A super-secret intelligence source code named "Dragonfire” had informed U.S. authorities that terrorists had acquired a 10-kiloton nuclear device from a Russian stockpile and planned to smuggle it into the city.

Time reported that investigators netted nothing, concluding eventually that the Dragonfire information was faulty. The public was excluded from knowing anything about the perceived crisis in order to avoid panic.

However, agencies such as the Energy Department’s top-secret Nuclear Emergency Search Team took the Dragonfire warning seriously because Dragonfire’s information was corroborated by a report from a Russian general who said a 10-kiloton device went missing on his watch.

The intelligence’s credibility was also enhanced by reports of portable nuclear devices also missing from the Russian stores.

During the quiet crisis experts estimated that if exploded in lower Manhattan, a 10-kiloton bomb would kill some 100,000 civilians and irradiate 700,000 more. Furthermore, according to the Time sources, the blast would flatten all in a half-mile diameter.

Brutal

"It was brutal,” a U.S. official characterized to Time, as counter-terrorist investigators went on their highest state of alert around the clock.

Although the Dragonfire conflagration obviously failed to mature, the administration is apparently still taking the potential of a nuclear attack seriously, assigning 100 civilian government officials to 24-hour rotations in underground bunkers, in a program that has been coined "shadow government.”

Although it does not identify the sites, the Washington Post reported last week they make use of geological features to render them highly secure, are well stocked with supplies and capable of generating their own power.

The Post also said that only the executive branch is represented in the full-time shadow administration. Congress and the judiciary have separate continuity plans that do not include 24-hour presence in fortified facilities.

The secret operation has complemented the absence of Vice President Dick Cheney for much of the last five months.

"We take this issue extraordinarily seriously, and are committed to doing as thorough a job as possible to ensure the ongoing operations of the federal government,” said Joseph W Hagin, White House deputy chief of staff.

Suitcase Nukes

The controversy over the suitcase nukes has festered since 1997 when Russian General Aleksandr Lebed suggested that some former Soviet suitcase-size nuclear weapons may be missing.

Lebed told Congress and "60 Minutes" that the Soviet Union created perhaps one hundred atomic demolition munitions (ADMs), or atomic land mines.

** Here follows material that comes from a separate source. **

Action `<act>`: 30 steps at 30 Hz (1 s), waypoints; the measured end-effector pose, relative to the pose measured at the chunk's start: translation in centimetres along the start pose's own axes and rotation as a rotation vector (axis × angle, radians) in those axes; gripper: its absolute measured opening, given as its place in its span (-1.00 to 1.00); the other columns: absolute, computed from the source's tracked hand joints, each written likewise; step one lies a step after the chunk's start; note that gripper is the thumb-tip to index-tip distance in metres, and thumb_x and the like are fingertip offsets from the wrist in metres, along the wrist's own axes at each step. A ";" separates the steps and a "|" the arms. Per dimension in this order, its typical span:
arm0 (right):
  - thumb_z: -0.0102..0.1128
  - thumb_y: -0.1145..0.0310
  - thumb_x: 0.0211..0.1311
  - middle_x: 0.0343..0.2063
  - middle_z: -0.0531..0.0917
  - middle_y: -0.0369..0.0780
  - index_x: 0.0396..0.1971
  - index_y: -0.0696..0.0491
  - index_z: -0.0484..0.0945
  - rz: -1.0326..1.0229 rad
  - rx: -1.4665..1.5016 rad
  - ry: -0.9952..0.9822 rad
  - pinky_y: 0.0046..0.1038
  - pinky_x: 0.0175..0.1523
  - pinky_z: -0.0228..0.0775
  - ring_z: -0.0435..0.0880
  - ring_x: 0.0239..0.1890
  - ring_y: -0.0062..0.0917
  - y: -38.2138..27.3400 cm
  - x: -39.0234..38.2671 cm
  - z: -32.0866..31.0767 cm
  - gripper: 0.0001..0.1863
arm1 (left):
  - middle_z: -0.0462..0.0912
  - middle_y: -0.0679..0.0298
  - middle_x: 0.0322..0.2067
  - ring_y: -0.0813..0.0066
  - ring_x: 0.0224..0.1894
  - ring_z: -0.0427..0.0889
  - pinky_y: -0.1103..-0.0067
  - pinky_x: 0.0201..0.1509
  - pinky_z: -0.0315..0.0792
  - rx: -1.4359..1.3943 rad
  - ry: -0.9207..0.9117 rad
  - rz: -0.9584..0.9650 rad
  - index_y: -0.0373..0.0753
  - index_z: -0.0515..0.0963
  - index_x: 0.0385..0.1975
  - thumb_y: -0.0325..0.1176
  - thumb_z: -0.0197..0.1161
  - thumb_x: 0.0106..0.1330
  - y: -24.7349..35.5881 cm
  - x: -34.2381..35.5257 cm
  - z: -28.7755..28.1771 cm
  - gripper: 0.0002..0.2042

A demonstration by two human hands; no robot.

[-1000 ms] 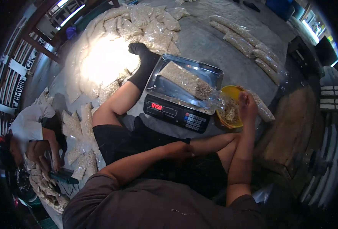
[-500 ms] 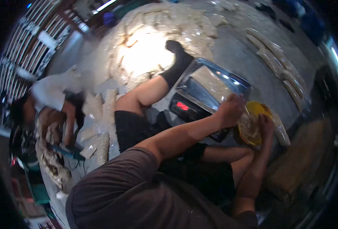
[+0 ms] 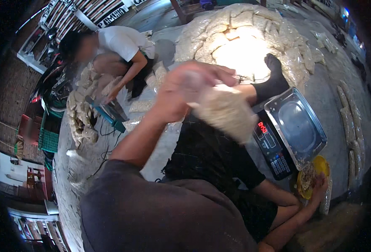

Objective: The person sits on the floor and repeatedly scoops grains from a yellow bowl into a plastic bag placed on a digital scale. After each fill, the bag is removed and set aside, and the process is repeated with a new bag.

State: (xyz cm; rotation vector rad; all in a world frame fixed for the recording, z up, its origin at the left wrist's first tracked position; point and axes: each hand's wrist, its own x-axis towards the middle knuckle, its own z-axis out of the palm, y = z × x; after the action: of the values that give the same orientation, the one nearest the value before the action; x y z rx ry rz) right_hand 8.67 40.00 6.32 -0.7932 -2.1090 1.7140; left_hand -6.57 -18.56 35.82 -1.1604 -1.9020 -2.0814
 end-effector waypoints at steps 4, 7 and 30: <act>0.08 -0.11 0.49 -0.12 0.68 -0.18 0.13 0.18 0.54 0.002 -0.268 0.027 -0.43 -0.05 0.51 0.67 -0.10 -0.47 4.3 2.5 -2.9 -0.39 | 0.59 0.14 -0.47 0.28 -0.31 0.67 0.25 -0.06 0.60 -0.184 0.104 -0.564 -0.29 0.48 -0.19 -0.08 0.06 0.54 5.0 -5.4 -7.5 -0.67; 0.08 -0.09 0.50 -0.18 0.68 -0.21 0.06 0.16 0.58 -0.012 -0.325 0.010 -0.44 -0.12 0.49 0.65 -0.16 -0.50 4.5 3.2 -3.2 -0.45 | 0.48 0.26 -0.62 0.34 -0.53 0.56 0.27 -0.27 0.58 -0.156 0.236 -0.964 -0.28 0.49 -0.24 -0.09 0.04 0.55 0.5 -12.0 -12.8 -0.67; 0.21 0.00 0.40 -0.41 0.69 -0.28 -0.26 0.01 0.64 0.266 0.348 0.154 -0.45 -0.30 0.57 0.69 -0.43 -0.53 -3.5 15.4 -8.8 -0.65 | 0.66 -0.12 -0.08 -0.18 -0.03 0.63 0.11 0.08 0.47 1.557 -0.333 -0.675 -0.30 0.54 0.00 0.34 -0.12 0.44 -36.4 3.7 1.8 -0.29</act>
State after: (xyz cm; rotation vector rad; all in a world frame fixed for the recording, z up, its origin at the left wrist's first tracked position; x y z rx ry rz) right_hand 0.52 55.62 10.15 -1.0912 -1.5998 2.0063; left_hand -27.95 -7.50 8.16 -0.4087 -3.1207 0.0824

Such low-yield devices were developed by the former Soviet Union to be used by special forces for wartime sabotage. They were small, portable, and not equipped with standard safety devices to prevent unauthorized detonation.

According to Lebed, some of the ADMs were in the former Soviet republics, and may not have been returned to Russia after the Soviet Union's collapse.

While Secretary of the Russian Security Council, Lebed started an investigation into the whereabouts of these weapons – an investigation that was interrupted when he was fired by then President Boris Yeltsin.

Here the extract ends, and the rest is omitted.